Трудно назвать романтически влюбленным человека, бросившего семью по причине вожделения. Причем и не женщины даже, а девочки, своей ученицы. Любил ли он Веру? А кто это знает? И сам он не знал. Он просто ее вожделел. Потому не смог жить с женой и не скрыл, что не может. Другие скрывают, хватает ума, и жизнь как река, в середине которой вскипает вдруг водоворот, а она течет себе дальше, и дальше, и дальше, и так далеко утекает порой, что даже не помнит о водовороте.

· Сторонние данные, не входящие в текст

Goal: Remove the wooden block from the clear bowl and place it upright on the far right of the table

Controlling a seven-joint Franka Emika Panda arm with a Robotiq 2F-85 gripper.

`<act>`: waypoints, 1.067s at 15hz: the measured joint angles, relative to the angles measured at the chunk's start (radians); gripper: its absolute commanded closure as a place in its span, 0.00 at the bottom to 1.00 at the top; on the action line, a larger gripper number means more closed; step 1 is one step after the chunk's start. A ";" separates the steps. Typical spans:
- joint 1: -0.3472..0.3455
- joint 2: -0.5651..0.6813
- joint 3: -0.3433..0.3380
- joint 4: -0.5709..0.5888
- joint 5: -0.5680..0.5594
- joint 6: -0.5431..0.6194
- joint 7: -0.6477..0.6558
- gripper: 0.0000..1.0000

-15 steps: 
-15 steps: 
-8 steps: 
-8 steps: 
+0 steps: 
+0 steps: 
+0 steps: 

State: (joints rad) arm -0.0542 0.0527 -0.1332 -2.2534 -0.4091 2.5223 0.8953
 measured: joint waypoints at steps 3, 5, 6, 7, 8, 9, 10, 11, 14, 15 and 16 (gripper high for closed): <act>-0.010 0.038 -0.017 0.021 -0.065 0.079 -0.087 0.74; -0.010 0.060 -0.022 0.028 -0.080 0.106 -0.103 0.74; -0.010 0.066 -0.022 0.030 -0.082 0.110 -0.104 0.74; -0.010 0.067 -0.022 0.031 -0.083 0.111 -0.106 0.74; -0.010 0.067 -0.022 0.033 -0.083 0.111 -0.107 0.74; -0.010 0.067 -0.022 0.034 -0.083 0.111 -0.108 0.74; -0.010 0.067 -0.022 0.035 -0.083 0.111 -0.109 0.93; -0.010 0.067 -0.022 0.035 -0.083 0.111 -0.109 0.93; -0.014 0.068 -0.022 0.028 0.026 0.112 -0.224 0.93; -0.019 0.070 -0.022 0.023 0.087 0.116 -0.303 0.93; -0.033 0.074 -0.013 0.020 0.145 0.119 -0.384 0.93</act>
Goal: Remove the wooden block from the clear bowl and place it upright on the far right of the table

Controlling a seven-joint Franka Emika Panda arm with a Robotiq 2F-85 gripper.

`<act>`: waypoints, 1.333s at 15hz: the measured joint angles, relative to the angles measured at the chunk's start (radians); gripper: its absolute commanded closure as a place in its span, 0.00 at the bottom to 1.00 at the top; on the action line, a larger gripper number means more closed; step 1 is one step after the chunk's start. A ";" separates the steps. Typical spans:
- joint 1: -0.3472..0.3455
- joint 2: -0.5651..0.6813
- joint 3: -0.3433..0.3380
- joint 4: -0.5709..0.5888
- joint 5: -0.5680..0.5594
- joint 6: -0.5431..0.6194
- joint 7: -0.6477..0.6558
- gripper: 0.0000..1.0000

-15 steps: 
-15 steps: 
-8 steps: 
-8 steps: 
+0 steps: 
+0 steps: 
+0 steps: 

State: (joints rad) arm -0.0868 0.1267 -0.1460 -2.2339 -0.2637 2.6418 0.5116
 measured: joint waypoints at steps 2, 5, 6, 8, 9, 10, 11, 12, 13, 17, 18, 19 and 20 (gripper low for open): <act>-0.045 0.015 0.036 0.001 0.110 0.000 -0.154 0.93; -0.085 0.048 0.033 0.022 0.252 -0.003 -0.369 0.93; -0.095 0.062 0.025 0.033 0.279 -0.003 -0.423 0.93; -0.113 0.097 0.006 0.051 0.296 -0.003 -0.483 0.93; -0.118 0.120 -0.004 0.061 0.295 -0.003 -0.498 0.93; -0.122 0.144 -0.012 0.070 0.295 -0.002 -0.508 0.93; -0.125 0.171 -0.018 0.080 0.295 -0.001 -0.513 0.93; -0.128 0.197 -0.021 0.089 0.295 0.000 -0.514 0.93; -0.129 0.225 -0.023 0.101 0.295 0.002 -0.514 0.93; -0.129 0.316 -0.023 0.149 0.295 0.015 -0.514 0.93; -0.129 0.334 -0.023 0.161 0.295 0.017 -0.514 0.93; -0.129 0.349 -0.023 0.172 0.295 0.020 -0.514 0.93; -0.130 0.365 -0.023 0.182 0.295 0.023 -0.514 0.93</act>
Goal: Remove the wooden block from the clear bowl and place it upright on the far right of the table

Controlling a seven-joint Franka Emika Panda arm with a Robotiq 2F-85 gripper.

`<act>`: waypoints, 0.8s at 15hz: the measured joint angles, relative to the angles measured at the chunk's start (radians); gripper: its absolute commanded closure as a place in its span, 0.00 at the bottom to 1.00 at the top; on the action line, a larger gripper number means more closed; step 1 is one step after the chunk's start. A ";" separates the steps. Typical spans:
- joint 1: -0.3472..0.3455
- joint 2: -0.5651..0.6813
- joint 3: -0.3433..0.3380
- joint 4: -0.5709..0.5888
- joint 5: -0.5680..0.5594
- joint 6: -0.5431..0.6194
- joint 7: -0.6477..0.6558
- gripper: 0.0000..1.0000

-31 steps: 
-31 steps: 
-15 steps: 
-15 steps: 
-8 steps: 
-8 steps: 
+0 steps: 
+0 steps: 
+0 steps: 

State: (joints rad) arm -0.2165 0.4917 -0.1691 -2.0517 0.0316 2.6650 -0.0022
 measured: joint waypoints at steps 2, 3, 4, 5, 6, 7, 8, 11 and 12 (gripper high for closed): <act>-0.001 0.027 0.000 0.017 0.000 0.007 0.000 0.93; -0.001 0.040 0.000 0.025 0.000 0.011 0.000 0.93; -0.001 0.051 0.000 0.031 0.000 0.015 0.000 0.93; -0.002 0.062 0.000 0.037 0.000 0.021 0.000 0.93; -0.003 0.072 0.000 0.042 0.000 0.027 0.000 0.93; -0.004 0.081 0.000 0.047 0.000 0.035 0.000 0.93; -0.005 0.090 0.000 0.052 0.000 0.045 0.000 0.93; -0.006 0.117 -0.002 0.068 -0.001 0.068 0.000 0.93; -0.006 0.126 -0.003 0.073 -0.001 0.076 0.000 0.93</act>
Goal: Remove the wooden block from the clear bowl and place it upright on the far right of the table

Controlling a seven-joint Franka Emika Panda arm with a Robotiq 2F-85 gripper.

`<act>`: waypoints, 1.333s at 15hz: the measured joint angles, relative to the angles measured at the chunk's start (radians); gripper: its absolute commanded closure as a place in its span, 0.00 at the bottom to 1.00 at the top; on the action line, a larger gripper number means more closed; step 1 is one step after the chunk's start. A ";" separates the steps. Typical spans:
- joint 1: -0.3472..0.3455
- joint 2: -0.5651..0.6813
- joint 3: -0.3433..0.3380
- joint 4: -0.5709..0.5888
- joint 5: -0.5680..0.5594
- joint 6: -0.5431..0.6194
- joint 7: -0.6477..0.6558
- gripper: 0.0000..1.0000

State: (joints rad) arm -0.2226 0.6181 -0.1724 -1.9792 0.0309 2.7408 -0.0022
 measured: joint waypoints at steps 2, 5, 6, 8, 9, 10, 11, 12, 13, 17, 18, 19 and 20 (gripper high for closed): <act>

Шел май, продавали сирень у метро.
Он не приближался к ней, не разговаривал. Потому что иначе можно было сорваться, забыть обо всем, затащить ее в ту же самую или какую-нибудь другую подворотню и впиться опять в эти крепкие губы. Бородин зажмуривался и представлял себе, как они выбегают из подворотни, он хватает такси и привозит ее к себе домой. А дальше наступала такая яркая и пронзительная чернота, что все обрывалось внутри. Лишать ее девственности он не станет. Но он будет ждать. И она будет ждать. На то и судьба, чтобы ждать, ждать и ждать.